Más allá de esto, sin embargo, la decisión de orientar a los consumidores hacia productos más sanos y de proponerse un calendario para ir aumentando las exigencias nutricionales de éstos es bienvenida en un país donde los índices de obesidad comienzan a escalar desde la sala cuna. Esto no quita que el Ministerio pudiera implementar nuevas medidas que reforzarán las actuales, garantizando realmente que quienes están más expuestos a la mal llamada “comida” chatarra (que de “comida” poco tiene) se vieran libres de ella. Me refiero a las medidas que quedan por tomar respecto a educación en alimentación infantil.
Cuál no habrá sido mi shock durante un matrimonio al que asistí recientemente y en el que había instalada una mesa especial para los niños. “Genial idea”, pensé yo, ingenua: “Vamos a llegar a la fiesta tipo 8,30, y éstos podrán comer su comida mientras los grandes pasamos al cóctel”. Pues nada parecido. La mesa para niños era una selección de etiquetas negras de la peor calaña, desde sapitos y marshmallows hasta papas fritas envasadas y, cómo no, Coca-Cola. Mientras los grandes comíamos nutricionales ceviches y quiches de alcachofa, nuestros retoños se solazaban en cachureos altos en azúcares, grasas saturadas, calorías y sodio… aperitivos que fueron coronados por un plato de fondo a la altura: ¡salchipapas!

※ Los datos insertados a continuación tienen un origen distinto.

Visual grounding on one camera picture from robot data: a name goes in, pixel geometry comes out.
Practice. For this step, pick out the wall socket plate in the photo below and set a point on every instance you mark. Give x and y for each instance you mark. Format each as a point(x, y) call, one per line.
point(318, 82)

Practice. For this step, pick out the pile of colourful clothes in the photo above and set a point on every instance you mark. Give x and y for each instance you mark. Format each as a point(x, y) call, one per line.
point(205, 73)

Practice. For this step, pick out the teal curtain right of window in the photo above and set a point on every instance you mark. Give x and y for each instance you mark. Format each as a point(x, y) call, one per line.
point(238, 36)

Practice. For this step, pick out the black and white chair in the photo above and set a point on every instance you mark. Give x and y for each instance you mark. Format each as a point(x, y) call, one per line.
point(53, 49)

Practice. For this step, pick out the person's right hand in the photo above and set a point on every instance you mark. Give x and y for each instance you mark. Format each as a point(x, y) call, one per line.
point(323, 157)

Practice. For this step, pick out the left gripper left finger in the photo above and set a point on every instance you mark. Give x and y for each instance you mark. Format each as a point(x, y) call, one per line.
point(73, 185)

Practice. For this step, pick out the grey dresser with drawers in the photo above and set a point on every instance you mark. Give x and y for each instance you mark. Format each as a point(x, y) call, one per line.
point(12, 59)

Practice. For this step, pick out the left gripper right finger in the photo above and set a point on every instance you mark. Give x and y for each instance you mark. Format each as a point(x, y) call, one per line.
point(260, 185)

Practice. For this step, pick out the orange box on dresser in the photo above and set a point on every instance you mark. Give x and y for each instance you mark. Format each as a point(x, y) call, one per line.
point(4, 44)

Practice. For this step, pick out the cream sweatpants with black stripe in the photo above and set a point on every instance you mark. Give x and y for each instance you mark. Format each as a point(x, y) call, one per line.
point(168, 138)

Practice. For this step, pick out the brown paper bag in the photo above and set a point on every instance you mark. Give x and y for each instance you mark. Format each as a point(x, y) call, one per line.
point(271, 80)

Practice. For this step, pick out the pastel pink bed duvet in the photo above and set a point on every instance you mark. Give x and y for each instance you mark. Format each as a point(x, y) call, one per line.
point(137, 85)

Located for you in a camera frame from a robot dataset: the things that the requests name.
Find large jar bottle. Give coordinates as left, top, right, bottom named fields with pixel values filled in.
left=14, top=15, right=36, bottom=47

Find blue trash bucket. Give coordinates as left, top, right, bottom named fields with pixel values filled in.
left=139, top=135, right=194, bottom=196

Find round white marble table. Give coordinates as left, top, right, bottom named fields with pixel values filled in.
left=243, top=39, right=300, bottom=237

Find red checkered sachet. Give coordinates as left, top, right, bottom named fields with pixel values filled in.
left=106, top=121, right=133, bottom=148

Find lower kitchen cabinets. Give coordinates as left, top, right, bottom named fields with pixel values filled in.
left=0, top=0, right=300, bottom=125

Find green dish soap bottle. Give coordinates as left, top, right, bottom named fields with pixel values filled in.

Esto es sólo un ejemplo de ese mal hábito enraizado en nuestra sociedad de ganarnos el favor de los niños abarrotándolos de azúcar a la vena y calorías de mala calidad. Multar a los banqueteros que en eventos privados les dan veneno a nuestros hijos sea tal vez demasiado difícil de convertir en ley, pero hay otras medidas que podrían fortalecer los buenos efectos que ya está teniendo la nueva ley de etiquetado. Sugiero dos. Primero, tomando en cuenta que los colores y los monitos son el gancho de atracción de la mayoría de golosinas pobres nutricionalmente y ricas en etiquetas negras, podría obligarse a todos los alimentos con alguna etiqueta a cambiar su gama de envasado desde los colores llamativos a los sobrios grises, beige y pastel. La presencia de una etiqueta negra en un envase brillante no es disuasivo suficiente para un pre-escolar, como sí lo sería envolver la chatarra en cambuchos cafés en lugar de plásticos fosforescentes. Segundo, el ministerio debería tomar la altura promedio de niños de 14 años (que es la edad fijada por el ministerio bajo la cual se prohíbe publicidad de cachureos poco saludables) y ordenar a los almacenes y supermercados (¡y farmacias!) que no coloquen bajo esa altura nada que tenga etiqueta negra. Hoy son precisamente las pócimas más tóxicas las que se encuentran al alcance de los niños. En el futuro, al revés, así como los medicamentos con receta se encuentran detrás del mesón, los brebajes y “comidas” etiquetados podrían ir en las estanterías superiores, evitando así pataletas innecesarias de los pequeños consumidores y dejando en los adultos la capacidad de decisión.